WHAT THE EXERCISE ASKS — Your job is to transcribe the material exactly, every line included.

EXERCISE DATA —
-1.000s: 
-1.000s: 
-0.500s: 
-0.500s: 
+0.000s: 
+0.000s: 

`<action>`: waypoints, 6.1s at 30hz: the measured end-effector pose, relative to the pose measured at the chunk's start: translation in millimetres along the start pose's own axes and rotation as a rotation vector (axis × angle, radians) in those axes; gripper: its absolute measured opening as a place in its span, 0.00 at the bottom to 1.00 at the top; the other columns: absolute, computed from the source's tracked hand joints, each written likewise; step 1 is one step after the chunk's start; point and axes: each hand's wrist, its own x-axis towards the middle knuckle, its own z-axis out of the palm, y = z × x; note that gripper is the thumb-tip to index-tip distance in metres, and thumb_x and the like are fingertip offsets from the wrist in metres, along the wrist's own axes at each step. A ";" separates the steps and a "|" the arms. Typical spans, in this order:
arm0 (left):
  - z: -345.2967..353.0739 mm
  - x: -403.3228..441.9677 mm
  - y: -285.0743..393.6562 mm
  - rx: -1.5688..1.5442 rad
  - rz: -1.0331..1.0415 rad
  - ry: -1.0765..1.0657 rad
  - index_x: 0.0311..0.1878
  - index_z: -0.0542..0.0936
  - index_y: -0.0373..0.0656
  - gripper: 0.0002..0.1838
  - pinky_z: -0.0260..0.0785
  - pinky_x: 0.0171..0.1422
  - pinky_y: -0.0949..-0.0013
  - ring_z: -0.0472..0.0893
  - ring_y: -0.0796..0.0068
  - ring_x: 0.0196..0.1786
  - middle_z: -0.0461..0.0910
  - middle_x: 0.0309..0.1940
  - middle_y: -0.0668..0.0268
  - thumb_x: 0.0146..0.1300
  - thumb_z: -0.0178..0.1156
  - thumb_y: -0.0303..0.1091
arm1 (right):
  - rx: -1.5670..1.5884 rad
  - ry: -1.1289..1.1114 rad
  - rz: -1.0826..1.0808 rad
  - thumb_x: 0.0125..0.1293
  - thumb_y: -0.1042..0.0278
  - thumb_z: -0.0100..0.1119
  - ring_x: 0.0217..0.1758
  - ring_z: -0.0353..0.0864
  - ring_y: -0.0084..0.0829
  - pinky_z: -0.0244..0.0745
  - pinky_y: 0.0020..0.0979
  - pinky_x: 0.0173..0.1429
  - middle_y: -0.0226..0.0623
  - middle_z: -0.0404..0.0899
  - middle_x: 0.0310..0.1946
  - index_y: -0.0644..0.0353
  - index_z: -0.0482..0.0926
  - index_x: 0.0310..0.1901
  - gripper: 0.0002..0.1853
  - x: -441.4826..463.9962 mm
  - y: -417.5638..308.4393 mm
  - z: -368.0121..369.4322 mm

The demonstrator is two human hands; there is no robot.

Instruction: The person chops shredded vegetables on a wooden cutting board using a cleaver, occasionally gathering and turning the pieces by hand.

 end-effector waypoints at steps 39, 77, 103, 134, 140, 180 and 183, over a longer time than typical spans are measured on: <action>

ANSWER —
-1.000s: 
-1.000s: 
-0.500s: 
-0.500s: 
+0.000s: 
+0.000s: 

`<action>`: waypoints, 6.1s at 30hz: the measured end-effector pose, relative to the pose measured at the chunk's start: translation in millimetres along the start pose's own axes and rotation as a rotation vector (axis × angle, radians) in those axes; gripper: its absolute measured opening as a place in its span, 0.00 at the bottom to 1.00 at the top; the other columns: absolute, computed from the source's tracked hand joints, each written likewise; step 1 is one step after the chunk's start; point and axes: each hand's wrist, its own x-axis towards the middle knuckle, its own z-axis out of the palm, y = z × x; note that gripper is the thumb-tip to index-tip distance in metres, and thumb_x and the like are fingertip offsets from the wrist in metres, along the wrist's own axes at each step. A ";" separates the steps and a "|" the arms. Typical spans, in this order:
arm0 (left):
  - z: -345.2967..353.0739 mm
  - x: -403.3228..441.9677 mm
  - y: -285.0743..393.6562 mm
  - rx: -1.5688..1.5442 rad
  - rz: -1.0331..1.0415 rad
  - ry: -1.0765..1.0657 rad
  - index_x: 0.0311..0.1878
  - index_z: -0.0542..0.0936
  - index_y: -0.0373..0.0656
  - gripper: 0.0002..0.1838
  - pinky_z: -0.0260..0.0785
  - pinky_x: 0.0171..0.1422
  - pinky_y: -0.0949..-0.0013
  - ring_z: -0.0472..0.0893
  - ring_y: -0.0796..0.0068
  - ring_x: 0.0196..0.1786
  - middle_z: -0.0461..0.0910
  - middle_x: 0.0309..0.1940
  - middle_y: -0.0668..0.0268
  - thumb_x: 0.0146..0.1300
  - thumb_z: -0.0178..0.1156
  - thumb_y: -0.0303..0.1091
arm1 (right):
  - rx: -1.5670..1.5884 rad
  - ry: -1.1289..1.1114 rad
  - rz: -1.0826..1.0808 rad
  - thumb_x: 0.0125..0.1293
  - thumb_y: -0.1042..0.0278
  - thumb_z: -0.0100..0.1119
  - ring_x: 0.0217..0.1758
  - ring_z: -0.0353..0.0864
  - ring_y: -0.0084..0.0829
  - pinky_z: -0.0244..0.0745
  - pinky_y: 0.0020..0.0979
  - pinky_x: 0.0173..0.1429
  - middle_y: -0.0226..0.0623
  - middle_z: -0.0404..0.0899
  - middle_x: 0.0310..0.1946
  - index_y: -0.0644..0.0353
  - index_z: -0.0482..0.0926
  - index_x: 0.0310..0.1901
  - gripper: 0.0002..0.1853
  - x: -441.4826..463.9962 mm
  - y: -417.5638..308.4393 mm
  - z: -368.0121..369.4322 mm

The demonstrator is two human hands; there is no robot.

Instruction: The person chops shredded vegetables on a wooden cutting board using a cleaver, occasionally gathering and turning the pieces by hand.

 end-effector waypoints at steps 39, 77, 103, 134, 140, 180 and 183, over a longer time than typical spans are measured on: <action>

The generated output is now complete.